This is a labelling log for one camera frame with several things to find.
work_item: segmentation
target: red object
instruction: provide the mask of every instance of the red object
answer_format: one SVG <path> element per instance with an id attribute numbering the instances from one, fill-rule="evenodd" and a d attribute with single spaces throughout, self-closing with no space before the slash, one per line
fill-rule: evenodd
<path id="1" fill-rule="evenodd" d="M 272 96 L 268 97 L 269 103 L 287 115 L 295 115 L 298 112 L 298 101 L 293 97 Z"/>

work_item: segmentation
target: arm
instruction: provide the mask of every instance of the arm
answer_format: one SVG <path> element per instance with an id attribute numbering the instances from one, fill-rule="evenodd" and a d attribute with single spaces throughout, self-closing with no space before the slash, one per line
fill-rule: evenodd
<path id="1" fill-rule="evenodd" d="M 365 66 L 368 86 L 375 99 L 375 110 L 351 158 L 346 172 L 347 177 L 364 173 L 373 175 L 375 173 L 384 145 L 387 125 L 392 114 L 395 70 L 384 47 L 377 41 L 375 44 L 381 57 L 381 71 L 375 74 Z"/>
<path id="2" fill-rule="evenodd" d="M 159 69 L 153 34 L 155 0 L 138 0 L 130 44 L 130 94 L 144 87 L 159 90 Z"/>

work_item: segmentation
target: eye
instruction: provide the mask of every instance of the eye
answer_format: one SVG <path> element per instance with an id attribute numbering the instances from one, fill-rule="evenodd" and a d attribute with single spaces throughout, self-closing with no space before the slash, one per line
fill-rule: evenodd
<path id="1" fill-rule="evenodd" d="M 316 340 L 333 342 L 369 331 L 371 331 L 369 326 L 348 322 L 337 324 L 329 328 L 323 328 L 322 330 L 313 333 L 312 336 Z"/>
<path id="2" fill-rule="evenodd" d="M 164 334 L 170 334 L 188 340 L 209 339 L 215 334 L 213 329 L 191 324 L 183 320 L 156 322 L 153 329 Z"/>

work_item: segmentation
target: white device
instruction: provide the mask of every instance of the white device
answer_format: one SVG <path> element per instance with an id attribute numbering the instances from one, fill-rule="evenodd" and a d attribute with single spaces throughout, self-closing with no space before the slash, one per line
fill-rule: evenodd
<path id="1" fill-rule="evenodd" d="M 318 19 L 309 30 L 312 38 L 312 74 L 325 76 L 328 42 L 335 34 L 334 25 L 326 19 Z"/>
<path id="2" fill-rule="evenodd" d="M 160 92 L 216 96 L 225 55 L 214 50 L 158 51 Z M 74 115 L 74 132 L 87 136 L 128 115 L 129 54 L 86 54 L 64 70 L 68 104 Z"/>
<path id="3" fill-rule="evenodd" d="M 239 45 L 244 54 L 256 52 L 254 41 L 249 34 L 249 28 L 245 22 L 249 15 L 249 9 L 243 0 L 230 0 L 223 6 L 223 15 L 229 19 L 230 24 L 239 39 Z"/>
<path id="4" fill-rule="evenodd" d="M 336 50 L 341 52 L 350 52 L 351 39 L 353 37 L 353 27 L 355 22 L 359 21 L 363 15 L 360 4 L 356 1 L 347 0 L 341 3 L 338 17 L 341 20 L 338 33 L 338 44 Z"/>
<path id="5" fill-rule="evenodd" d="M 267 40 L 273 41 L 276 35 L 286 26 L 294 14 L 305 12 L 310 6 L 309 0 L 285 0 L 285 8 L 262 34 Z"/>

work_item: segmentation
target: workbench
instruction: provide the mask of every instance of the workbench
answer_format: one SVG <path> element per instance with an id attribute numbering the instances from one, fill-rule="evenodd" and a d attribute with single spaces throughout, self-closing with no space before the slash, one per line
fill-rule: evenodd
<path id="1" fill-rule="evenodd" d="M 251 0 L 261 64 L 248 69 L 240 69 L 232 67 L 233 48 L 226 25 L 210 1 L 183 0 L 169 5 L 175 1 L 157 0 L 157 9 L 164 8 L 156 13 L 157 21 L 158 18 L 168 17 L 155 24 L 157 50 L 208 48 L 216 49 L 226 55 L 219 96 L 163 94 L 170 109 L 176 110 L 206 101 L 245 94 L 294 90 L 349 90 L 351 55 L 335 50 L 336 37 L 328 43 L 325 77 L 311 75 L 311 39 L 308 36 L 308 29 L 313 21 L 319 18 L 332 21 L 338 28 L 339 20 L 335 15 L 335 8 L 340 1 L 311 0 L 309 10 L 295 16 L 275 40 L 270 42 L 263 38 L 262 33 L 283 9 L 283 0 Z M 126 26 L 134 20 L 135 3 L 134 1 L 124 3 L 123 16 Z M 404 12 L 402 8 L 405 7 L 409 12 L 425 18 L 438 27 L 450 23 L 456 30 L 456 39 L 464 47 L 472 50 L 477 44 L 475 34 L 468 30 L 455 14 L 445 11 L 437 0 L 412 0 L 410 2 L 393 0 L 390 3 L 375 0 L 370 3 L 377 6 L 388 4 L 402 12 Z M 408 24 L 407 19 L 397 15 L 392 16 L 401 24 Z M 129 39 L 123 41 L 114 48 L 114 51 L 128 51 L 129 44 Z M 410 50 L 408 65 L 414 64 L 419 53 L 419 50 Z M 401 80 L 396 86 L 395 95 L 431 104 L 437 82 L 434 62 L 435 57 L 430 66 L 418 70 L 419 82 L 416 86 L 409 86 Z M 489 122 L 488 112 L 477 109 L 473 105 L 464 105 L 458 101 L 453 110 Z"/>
* * * * *
Show me every line in the data above that includes "mask".

*The completed task*
instruction: provide the mask of every instance of the red object
instruction: provide the mask of every instance of the arm
instruction: provide the mask of every instance of the eye
instruction: provide the mask of every instance of the white device
instruction: provide the mask of every instance of the workbench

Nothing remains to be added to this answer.